Before anything else, drop the pictures; then return exactly the lines from the top of the listing through the line with "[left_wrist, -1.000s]".
++++++++++++++++++++
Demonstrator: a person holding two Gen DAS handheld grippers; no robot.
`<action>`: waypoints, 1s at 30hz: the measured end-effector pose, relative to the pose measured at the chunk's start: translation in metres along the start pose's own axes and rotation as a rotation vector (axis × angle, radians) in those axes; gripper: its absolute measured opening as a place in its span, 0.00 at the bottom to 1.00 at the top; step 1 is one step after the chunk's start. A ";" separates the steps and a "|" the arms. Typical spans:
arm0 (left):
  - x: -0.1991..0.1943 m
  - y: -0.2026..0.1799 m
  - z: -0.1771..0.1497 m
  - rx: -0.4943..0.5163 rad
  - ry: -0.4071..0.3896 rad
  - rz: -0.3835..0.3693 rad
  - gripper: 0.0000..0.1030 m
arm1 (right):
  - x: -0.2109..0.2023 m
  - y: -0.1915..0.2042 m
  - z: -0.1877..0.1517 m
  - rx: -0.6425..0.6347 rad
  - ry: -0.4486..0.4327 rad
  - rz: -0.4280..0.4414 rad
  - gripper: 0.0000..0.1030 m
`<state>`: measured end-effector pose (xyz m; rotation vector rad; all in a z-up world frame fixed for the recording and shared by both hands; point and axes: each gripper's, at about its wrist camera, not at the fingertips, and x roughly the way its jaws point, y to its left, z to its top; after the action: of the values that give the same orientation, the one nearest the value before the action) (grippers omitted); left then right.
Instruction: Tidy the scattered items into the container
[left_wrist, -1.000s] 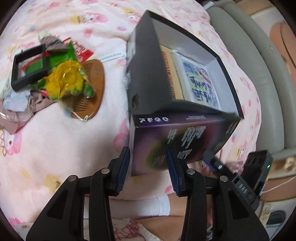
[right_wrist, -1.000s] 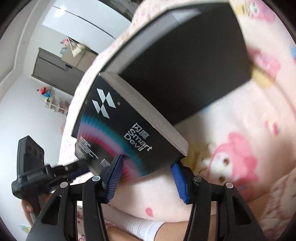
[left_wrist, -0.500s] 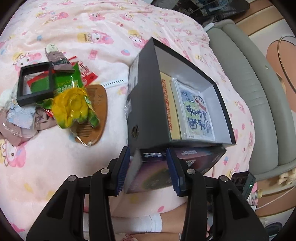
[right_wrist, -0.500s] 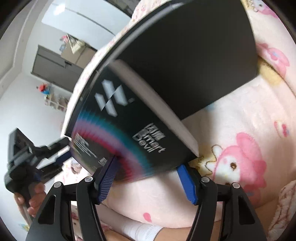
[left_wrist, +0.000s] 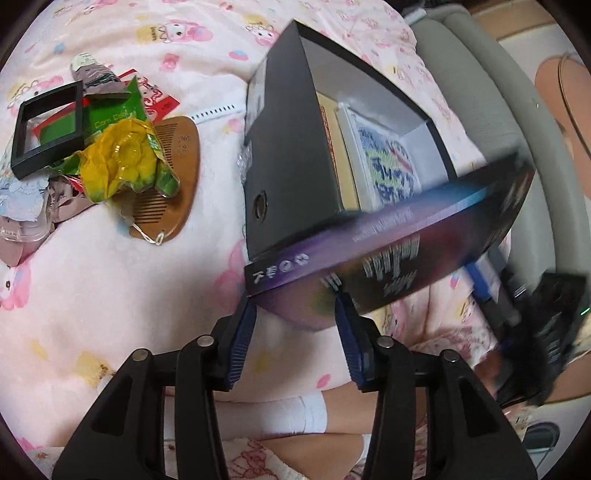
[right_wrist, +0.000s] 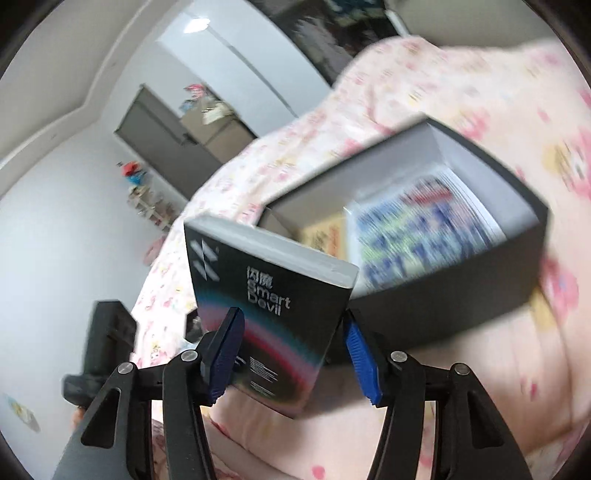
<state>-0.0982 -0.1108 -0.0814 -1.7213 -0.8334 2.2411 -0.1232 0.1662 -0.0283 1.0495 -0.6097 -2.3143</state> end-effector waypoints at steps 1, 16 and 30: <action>0.002 -0.002 -0.001 0.013 0.014 0.005 0.47 | 0.005 0.014 0.007 -0.035 -0.005 -0.001 0.51; -0.014 -0.005 -0.003 0.008 -0.108 0.085 0.54 | 0.036 0.023 -0.030 -0.149 0.138 -0.042 0.51; -0.002 -0.023 -0.004 0.101 -0.026 -0.033 0.49 | 0.040 0.023 -0.042 -0.182 0.214 -0.041 0.41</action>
<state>-0.0980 -0.0911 -0.0680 -1.6259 -0.7351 2.2476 -0.1072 0.1162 -0.0619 1.2096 -0.2911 -2.2049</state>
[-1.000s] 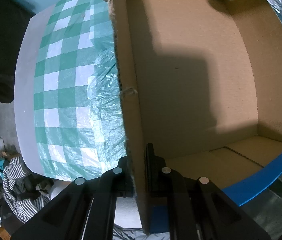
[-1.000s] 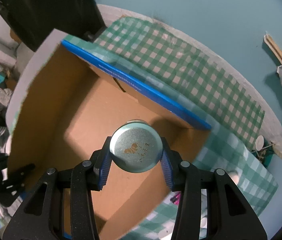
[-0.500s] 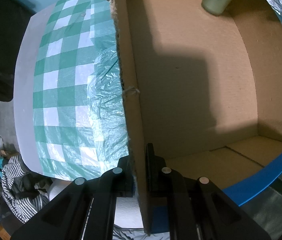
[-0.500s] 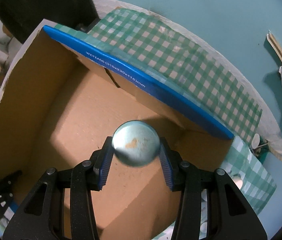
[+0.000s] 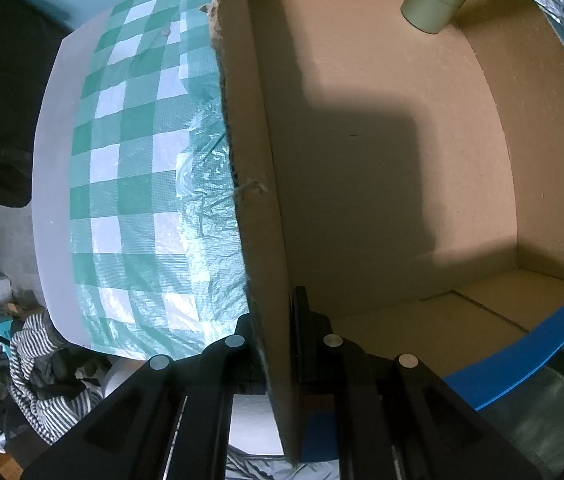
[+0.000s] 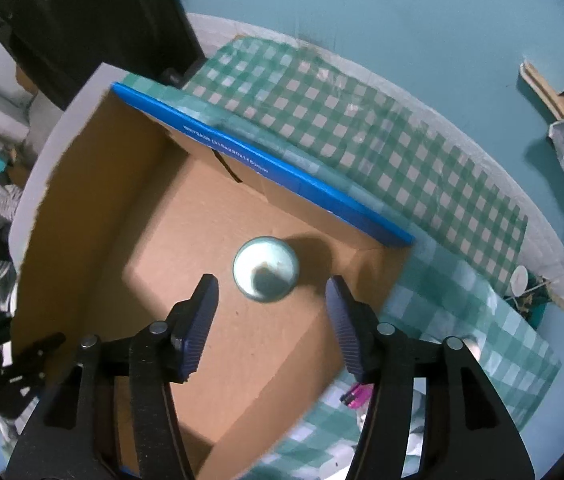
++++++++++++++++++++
SOLUTION TO THIS PROBLEM =
Demonstrator: a person holding two Gen DAS handheld grippers; no robot.
`<action>`: waypoints, 1s at 30hz: the measured end-effector pose, relative to the pose measured at the chunk's start: translation in metres along the start pose's own axes and rotation as a rotation vector (axis × angle, radians) in those axes; gripper: its absolute measured opening as a place in its span, 0.00 at the bottom to 1.00 at the top; step 1 is one step after the chunk's start. A ";" separates the steps and a "|" the arms. Typical spans:
arm0 (left):
  - x: -0.1991..0.1943 m
  - y: -0.2026..0.1799 m
  - z: -0.1771..0.1497 m
  - rx: -0.4943..0.5163 rad
  - ry: -0.4071..0.3896 rad
  - rz: -0.3835..0.3693 rad
  - gripper: 0.0000..0.1030 m
arm1 (right):
  - x: -0.2109..0.2023 m
  - y: -0.1915..0.2042 m
  - z: -0.1877..0.1517 m
  - rx: -0.6425..0.6347 rad
  - ry: -0.4486..0.4327 rad
  - rz: -0.4280..0.4414 rad
  - gripper: 0.0000..0.1030 m
`<state>`: measured end-effector pose (xyz m; rotation vector rad; all in a z-up world frame fixed for the recording and shared by both hands; point and axes: each gripper's, at about its wrist camera, not at the fingertips, and x roughly the way its jaws point, y to its left, z to its top; after the action: of the values that give the same orientation, the one nearest the value before the action) (grippers omitted); left then right.
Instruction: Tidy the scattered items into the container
[left_wrist, -1.000s] 

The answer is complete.